> **Description of the task**:
Go through the records below line by line. Count the lines with "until" and give the count alone.

> **Given records**:

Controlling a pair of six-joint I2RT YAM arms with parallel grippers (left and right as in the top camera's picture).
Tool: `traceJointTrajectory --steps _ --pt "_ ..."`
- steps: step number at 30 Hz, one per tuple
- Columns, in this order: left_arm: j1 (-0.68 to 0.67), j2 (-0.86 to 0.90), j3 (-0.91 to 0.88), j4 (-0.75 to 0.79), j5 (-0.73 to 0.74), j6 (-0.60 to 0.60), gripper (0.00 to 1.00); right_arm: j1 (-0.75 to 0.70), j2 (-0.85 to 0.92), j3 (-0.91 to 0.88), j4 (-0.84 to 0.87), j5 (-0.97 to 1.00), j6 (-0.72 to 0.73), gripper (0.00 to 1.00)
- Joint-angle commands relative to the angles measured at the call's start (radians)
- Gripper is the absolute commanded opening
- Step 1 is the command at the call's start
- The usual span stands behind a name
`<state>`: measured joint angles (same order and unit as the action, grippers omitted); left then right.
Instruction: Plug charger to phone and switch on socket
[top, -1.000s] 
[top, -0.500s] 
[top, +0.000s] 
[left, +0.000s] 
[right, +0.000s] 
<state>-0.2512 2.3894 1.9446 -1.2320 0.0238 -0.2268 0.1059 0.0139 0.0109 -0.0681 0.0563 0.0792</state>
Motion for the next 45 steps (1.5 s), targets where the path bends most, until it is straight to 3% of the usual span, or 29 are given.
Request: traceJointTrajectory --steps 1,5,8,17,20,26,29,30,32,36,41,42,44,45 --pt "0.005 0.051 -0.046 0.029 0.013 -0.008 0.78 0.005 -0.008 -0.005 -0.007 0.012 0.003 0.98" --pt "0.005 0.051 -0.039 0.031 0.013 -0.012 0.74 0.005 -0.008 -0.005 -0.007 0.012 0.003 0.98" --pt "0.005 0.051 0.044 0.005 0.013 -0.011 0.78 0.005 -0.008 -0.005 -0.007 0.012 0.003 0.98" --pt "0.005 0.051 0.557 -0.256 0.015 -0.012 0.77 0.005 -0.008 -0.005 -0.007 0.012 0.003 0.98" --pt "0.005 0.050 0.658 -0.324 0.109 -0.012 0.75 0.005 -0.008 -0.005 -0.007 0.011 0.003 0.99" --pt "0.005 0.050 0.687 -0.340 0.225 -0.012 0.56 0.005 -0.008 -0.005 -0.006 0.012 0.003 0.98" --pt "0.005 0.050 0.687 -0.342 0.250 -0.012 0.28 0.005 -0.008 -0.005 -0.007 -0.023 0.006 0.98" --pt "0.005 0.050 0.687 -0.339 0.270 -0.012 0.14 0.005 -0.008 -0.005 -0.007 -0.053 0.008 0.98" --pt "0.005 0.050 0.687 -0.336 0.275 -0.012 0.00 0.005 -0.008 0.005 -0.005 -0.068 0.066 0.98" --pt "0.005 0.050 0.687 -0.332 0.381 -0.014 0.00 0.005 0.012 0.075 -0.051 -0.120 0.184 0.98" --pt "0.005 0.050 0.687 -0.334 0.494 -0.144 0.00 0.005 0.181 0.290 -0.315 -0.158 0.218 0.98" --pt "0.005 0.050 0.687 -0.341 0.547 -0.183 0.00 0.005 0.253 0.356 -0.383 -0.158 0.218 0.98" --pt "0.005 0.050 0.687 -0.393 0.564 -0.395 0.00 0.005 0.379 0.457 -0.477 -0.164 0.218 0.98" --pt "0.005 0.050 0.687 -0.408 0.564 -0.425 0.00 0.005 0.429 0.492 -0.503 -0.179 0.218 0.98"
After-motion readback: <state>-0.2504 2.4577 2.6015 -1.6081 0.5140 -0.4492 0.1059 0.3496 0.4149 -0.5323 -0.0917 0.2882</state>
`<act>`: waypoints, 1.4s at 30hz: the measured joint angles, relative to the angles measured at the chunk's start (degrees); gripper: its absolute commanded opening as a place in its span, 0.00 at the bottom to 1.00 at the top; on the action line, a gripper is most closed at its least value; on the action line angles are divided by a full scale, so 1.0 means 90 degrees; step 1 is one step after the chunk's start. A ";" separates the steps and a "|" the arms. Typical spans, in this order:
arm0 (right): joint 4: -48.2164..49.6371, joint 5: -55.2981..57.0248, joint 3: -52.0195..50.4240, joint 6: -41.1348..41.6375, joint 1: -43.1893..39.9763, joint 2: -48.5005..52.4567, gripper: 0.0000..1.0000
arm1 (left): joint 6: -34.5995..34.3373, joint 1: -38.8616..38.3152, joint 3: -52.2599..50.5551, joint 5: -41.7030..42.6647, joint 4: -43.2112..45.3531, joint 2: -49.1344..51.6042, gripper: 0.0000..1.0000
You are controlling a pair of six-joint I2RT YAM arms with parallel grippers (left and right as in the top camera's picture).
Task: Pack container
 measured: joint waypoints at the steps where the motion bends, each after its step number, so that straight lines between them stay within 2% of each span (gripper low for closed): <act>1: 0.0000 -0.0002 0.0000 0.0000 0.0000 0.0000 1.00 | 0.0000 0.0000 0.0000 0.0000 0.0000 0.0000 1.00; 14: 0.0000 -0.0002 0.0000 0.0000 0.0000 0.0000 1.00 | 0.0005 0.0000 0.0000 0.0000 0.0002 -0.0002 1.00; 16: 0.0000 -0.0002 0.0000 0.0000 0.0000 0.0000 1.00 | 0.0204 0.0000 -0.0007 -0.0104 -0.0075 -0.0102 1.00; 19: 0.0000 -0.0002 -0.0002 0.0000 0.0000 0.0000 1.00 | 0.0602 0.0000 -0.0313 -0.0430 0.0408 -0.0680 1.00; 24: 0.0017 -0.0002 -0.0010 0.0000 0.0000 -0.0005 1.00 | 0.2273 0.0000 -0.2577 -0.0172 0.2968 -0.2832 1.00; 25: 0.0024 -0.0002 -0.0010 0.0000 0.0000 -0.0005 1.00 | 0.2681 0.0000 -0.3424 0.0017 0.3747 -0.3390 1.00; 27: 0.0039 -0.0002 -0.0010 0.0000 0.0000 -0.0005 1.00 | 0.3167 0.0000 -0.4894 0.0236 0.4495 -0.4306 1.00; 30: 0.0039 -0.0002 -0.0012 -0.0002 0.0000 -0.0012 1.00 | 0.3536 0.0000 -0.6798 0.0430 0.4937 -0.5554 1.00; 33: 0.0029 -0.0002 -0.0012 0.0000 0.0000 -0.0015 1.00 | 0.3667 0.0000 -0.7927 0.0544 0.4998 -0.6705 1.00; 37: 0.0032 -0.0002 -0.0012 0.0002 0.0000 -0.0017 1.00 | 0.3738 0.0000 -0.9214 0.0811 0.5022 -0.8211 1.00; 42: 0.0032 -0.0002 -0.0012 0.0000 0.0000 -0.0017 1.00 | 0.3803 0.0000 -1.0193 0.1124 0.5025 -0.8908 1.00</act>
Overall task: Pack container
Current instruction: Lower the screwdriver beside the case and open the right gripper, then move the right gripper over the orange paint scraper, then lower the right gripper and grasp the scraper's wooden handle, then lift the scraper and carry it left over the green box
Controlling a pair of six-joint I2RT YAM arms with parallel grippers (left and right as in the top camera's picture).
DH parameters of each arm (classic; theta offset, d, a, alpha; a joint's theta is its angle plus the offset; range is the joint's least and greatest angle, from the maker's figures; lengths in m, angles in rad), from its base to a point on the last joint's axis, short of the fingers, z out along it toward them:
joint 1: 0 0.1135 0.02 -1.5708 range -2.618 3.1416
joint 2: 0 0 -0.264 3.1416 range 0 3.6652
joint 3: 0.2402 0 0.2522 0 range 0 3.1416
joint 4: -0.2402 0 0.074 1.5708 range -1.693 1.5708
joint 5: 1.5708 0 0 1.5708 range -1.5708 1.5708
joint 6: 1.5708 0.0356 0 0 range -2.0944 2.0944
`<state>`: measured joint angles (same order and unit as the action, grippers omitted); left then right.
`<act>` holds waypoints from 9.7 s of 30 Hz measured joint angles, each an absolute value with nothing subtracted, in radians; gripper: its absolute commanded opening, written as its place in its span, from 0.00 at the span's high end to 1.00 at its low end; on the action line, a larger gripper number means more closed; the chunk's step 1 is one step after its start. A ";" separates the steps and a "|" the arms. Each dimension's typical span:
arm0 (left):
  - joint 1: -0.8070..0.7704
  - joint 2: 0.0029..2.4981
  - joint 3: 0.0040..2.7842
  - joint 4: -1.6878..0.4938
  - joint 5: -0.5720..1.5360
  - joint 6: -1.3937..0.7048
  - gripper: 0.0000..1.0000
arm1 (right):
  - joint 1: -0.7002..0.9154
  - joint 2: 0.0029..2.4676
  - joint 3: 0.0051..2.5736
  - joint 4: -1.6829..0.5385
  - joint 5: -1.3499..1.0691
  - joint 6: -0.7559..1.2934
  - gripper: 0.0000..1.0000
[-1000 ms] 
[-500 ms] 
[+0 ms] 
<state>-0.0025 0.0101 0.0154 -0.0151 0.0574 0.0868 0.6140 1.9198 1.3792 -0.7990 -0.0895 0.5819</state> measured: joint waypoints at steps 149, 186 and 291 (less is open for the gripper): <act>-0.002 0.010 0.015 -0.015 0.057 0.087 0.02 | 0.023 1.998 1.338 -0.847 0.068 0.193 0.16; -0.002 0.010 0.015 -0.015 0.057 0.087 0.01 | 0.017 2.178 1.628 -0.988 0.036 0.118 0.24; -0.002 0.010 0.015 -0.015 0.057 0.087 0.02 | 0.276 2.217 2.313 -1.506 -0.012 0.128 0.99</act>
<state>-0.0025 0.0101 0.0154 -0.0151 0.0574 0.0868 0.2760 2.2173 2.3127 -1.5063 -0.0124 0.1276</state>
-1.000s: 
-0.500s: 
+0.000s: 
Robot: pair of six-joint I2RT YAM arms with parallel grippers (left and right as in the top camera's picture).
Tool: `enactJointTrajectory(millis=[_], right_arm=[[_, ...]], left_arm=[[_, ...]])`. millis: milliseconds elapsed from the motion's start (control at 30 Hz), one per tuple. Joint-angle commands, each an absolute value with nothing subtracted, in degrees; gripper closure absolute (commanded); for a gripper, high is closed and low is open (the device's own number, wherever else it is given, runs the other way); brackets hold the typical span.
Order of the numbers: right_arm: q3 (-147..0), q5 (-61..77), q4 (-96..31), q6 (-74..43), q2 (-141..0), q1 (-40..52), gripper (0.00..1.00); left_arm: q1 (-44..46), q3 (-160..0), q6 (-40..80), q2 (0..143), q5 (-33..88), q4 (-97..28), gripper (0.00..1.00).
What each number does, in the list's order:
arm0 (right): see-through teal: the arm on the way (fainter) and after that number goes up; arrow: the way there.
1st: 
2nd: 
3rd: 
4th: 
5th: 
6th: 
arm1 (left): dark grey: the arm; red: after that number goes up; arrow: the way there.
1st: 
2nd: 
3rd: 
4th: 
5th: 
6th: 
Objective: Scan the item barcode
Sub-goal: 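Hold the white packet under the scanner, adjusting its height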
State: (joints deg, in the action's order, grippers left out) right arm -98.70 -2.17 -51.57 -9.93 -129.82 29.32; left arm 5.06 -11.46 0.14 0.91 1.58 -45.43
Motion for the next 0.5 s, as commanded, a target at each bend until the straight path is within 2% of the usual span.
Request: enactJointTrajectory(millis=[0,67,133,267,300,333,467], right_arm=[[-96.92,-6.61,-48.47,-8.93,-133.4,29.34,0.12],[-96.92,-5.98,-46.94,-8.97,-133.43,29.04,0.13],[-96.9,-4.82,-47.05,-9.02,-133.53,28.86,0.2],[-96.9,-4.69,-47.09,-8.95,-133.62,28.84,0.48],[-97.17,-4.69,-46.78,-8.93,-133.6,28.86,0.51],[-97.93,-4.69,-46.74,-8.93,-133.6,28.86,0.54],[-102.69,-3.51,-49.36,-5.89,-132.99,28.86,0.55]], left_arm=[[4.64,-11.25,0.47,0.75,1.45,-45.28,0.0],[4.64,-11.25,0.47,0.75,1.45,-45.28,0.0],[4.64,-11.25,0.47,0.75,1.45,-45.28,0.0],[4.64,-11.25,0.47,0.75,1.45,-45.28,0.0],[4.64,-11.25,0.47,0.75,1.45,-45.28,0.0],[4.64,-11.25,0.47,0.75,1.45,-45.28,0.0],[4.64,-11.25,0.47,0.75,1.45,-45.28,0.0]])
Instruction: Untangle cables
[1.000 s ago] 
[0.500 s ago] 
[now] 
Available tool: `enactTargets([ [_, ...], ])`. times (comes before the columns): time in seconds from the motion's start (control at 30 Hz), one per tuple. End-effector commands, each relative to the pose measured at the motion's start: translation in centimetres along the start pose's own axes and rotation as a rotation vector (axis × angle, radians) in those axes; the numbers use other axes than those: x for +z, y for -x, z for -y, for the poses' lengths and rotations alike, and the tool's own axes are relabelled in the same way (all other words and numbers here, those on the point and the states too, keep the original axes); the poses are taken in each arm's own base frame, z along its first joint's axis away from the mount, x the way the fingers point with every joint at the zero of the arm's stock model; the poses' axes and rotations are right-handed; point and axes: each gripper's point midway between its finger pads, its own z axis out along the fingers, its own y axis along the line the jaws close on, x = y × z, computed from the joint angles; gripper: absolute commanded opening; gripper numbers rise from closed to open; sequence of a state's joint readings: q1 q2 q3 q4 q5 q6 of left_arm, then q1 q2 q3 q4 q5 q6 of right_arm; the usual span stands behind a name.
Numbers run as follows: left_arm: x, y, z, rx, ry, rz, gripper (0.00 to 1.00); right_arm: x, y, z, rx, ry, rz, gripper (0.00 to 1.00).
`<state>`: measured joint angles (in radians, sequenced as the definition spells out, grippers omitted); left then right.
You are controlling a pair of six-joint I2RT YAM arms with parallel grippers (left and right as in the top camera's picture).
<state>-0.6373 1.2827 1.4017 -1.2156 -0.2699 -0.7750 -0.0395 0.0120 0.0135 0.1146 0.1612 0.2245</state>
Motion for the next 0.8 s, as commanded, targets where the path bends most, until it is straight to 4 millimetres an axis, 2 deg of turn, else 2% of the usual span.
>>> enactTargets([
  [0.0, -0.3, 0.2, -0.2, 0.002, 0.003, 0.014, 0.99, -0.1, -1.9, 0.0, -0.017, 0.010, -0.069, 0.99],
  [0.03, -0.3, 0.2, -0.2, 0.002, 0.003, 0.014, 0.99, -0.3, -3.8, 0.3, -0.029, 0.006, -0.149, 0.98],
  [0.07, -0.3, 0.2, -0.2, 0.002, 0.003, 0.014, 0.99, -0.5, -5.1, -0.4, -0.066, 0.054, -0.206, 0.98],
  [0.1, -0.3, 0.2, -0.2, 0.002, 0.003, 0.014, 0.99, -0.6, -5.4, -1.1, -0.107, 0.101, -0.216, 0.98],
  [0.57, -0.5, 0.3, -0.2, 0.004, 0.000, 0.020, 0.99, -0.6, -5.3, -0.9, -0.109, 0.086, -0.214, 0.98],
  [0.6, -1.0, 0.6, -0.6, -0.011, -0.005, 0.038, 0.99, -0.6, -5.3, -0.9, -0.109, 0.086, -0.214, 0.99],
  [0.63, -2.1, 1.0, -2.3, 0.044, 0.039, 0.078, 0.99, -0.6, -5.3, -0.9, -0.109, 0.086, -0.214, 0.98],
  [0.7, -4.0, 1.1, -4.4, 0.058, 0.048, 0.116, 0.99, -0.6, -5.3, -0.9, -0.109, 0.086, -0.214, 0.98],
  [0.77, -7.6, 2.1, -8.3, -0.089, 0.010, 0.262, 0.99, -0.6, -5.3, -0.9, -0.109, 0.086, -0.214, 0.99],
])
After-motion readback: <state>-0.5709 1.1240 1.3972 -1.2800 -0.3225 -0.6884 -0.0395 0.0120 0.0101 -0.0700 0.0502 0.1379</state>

> **Task output**:
3